YOUR GOAL: Set the data down again, exactly as it appears below.

DATA LISTING:
....................

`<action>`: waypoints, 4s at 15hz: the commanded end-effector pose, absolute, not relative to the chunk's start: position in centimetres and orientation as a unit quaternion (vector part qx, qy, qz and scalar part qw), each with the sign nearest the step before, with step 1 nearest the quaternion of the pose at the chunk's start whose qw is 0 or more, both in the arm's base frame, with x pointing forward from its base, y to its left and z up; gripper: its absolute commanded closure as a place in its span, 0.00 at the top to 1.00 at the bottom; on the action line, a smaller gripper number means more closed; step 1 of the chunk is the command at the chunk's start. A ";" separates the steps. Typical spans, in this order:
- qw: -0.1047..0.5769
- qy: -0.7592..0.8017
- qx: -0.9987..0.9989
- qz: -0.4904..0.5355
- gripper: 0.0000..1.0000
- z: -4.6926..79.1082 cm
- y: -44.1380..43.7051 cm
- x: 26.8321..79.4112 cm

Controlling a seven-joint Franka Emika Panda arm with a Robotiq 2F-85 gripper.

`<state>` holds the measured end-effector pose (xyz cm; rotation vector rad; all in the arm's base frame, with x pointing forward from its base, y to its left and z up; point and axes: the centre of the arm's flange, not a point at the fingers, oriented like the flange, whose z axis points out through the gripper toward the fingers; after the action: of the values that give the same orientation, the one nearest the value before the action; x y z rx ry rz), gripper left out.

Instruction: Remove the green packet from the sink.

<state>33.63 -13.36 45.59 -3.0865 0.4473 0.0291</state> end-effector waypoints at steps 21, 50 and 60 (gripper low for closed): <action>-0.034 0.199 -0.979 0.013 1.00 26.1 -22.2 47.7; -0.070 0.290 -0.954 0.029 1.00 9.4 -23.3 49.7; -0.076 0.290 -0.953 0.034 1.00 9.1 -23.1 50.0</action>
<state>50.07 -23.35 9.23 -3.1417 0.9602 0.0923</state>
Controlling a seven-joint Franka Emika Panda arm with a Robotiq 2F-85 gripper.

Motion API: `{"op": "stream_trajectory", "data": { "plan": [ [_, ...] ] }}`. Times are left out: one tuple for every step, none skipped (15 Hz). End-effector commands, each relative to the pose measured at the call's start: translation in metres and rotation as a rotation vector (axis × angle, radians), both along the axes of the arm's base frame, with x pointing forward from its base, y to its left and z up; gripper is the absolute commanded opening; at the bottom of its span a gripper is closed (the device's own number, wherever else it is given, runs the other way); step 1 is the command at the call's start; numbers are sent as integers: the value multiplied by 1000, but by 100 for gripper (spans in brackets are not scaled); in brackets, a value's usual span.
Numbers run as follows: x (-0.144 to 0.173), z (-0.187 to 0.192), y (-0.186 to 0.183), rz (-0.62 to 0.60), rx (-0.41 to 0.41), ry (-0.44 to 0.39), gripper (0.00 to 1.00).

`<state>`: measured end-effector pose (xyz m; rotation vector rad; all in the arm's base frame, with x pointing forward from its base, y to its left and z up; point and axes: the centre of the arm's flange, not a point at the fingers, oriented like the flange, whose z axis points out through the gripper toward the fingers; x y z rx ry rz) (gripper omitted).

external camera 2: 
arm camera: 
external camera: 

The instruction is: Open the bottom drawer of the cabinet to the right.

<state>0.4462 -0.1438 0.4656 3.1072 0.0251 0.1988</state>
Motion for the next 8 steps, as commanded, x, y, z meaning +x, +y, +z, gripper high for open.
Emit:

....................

ANSWER FOR THE TASK:
`<action>`: waypoints, 4s at 15hz: the commanded end-effector pose, absolute, not relative to the chunk's start: position in centimetres and orientation as a unit quaternion (vector part qx, qy, qz and scalar part qw), each with the sign nearest the step before, with step 1 nearest the quaternion of the pose at the chunk's start whose qw is 0 or more, both in the arm's base frame, with x pointing forward from its base, y to its left and z up; gripper: its absolute commanded closure as a place in its span, 0.00 at the top to 1.00 at the bottom; on the action line, a smaller gripper number means more closed; step 1 of the chunk is the command at the chunk's start. A ";" separates the steps. Typical spans, in this order:
- qw: -0.1047..0.5769
- qy: -0.7592..0.8017
- qx: -0.9987..0.9989
- qz: -0.4904..0.5355
- gripper: 0.0000..1.0000
- z: -4.6926..79.1082 cm
- y: -44.1380..43.7051 cm
- x: 26.8321..79.4112 cm

Controlling a seven-joint Franka Emika Panda arm with a Robotiq 2F-85 gripper.

`<state>` holds the measured end-effector pose (xyz cm; rotation vector rad; all in the arm's base frame, with x pointing forward from its base, y to its left and z up; point and axes: the centre of the arm's flange, not a point at the fingers, oriented like the flange, whose z axis points out through the gripper toward the fingers; after the action: of the values that give the same orientation, the one nearest the value before the action; x y z rx ry rz), gripper left out.

Instruction: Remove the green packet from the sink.

<state>33.63 -13.36 45.59 -3.0865 0.4473 0.0291</state> end-effector waypoints at steps 21, 50 and 60 (gripper low for closed): <action>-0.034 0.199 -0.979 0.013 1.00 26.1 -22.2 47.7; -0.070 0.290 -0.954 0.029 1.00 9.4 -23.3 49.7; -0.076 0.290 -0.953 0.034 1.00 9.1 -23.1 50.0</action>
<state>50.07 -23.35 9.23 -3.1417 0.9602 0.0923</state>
Controlling a seven-joint Franka Emika Panda arm with a Robotiq 2F-85 gripper.

Motion API: `{"op": "stream_trajectory", "data": { "plan": [ [_, ...] ] }}`. Times are left out: one tuple for every step, none skipped (15 Hz). End-effector commands, each relative to the pose measured at the call's start: translation in metres and rotation as a rotation vector (axis × angle, radians), both along the axes of the arm's base frame, with x pointing forward from its base, y to its left and z up; gripper is the absolute commanded opening; at the bottom of its span a gripper is closed (the device's own number, wherever else it is given, runs the other way); step 1 is the command at the call's start; numbers are sent as integers: the value multiplied by 1000, but by 100 for gripper (spans in brackets are not scaled); in brackets, a value's usual span.
Numbers run as follows: x (-0.144 to 0.173), z (-0.187 to 0.192), y (-0.186 to 0.183), rz (-0.62 to 0.60), rx (-0.41 to 0.41), ry (-0.44 to 0.39), gripper (0.00 to 1.00).

`<state>`: measured end-effector pose (xyz m; rotation vector rad; all in the arm's base frame, with x pointing forward from its base, y to its left and z up; point and axes: the centre of the arm's flange, not a point at the fingers, oriented like the flange, whose z axis points out through the gripper toward the fingers; x y z rx ry rz) (gripper omitted).

external camera 2: 
arm camera: 
external camera: 

The instruction is: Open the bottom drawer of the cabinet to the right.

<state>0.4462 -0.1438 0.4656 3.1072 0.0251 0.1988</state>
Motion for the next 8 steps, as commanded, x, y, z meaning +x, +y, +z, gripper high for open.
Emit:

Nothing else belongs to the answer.